WORK ITEM
Exactly as they appear below, repeat the lines from the one with "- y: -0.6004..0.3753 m" through the one with "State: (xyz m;", and no others.

<<<<

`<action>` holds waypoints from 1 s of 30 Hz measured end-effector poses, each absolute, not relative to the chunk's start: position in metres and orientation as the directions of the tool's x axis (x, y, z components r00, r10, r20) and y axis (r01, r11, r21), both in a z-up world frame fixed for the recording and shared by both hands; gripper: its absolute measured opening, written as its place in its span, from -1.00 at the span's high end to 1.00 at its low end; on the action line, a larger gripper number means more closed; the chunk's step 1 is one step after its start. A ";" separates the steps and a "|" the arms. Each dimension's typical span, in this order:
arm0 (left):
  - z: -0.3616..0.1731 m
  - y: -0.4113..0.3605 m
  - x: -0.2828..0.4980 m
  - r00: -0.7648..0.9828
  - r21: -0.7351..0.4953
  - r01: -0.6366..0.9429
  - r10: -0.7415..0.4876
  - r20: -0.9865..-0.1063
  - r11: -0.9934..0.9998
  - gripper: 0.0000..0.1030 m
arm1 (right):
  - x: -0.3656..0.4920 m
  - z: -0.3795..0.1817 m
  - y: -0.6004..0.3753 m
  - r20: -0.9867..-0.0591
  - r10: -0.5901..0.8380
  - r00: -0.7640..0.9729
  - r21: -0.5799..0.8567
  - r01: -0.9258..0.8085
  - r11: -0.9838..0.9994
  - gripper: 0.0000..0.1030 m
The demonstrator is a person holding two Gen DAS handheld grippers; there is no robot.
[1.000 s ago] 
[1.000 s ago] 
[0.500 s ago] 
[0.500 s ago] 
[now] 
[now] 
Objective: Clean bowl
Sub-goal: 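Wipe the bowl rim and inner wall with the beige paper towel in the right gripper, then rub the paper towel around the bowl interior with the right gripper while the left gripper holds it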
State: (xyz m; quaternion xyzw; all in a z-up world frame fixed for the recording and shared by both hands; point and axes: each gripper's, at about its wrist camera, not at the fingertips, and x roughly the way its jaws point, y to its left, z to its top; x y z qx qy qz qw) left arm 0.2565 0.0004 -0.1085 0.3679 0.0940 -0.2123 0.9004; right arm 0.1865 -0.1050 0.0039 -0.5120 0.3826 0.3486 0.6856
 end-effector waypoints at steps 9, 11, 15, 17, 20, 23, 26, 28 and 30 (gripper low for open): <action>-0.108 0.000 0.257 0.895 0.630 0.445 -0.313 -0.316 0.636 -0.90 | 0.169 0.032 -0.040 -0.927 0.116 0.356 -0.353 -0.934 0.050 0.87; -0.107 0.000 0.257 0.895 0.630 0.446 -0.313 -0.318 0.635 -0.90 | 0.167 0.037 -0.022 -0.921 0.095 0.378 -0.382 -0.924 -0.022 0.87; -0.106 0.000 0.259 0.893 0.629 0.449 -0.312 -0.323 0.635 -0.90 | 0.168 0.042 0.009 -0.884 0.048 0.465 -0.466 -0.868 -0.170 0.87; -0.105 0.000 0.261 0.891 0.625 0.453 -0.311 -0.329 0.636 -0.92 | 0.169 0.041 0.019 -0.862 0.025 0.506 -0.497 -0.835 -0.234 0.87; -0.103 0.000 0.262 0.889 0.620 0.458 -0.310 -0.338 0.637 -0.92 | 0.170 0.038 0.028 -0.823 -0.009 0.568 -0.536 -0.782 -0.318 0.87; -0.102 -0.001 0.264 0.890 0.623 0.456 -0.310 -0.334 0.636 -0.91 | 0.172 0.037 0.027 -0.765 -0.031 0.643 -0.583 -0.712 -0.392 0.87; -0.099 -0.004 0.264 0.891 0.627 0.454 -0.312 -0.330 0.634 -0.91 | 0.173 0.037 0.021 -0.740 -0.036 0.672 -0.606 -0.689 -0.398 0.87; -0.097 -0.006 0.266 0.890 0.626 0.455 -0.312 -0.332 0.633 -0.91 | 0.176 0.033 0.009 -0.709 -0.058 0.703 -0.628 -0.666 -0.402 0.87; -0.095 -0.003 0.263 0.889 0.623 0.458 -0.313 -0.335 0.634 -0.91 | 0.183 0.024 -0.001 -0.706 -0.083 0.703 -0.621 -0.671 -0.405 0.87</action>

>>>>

TASK SOLUTION
  - y: -0.6004..0.3753 m
  - r20: -0.9867..-0.0591
  - r10: -0.5901..0.8380
  - r00: -0.7640..0.9729
  - r21: -0.5799..0.8567
  - r01: -0.9258..0.8085
  - r11: -0.9838..0.9994
  - gripper: 0.0000..0.1030 m
The demonstrator is a person holding two Gen DAS handheld grippers; there is no robot.
[1.000 s ago] 
[1.000 s ago] 
[0.500 s ago] 
[0.500 s ago] 
[now] 
[now] 
Objective: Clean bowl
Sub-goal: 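Wipe the bowl rim and inner wall with the beige paper towel in the right gripper, then rub the paper towel around the bowl interior with the right gripper while the left gripper holds it
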State: (xyz m; quaternion xyzw; all in a z-up world frame fixed for the recording and shared by both hands; point and axes: each gripper's, at about its wrist camera, not at the fingertips, and x roughly the way its jaws point, y to its left, z to its top; x y z qx qy qz qw) left arm 0.2565 0.0004 -0.1085 0.3679 0.0940 -0.2123 0.9004; right arm 0.1865 -0.1050 0.0039 -0.5120 0.3826 0.3486 0.6856

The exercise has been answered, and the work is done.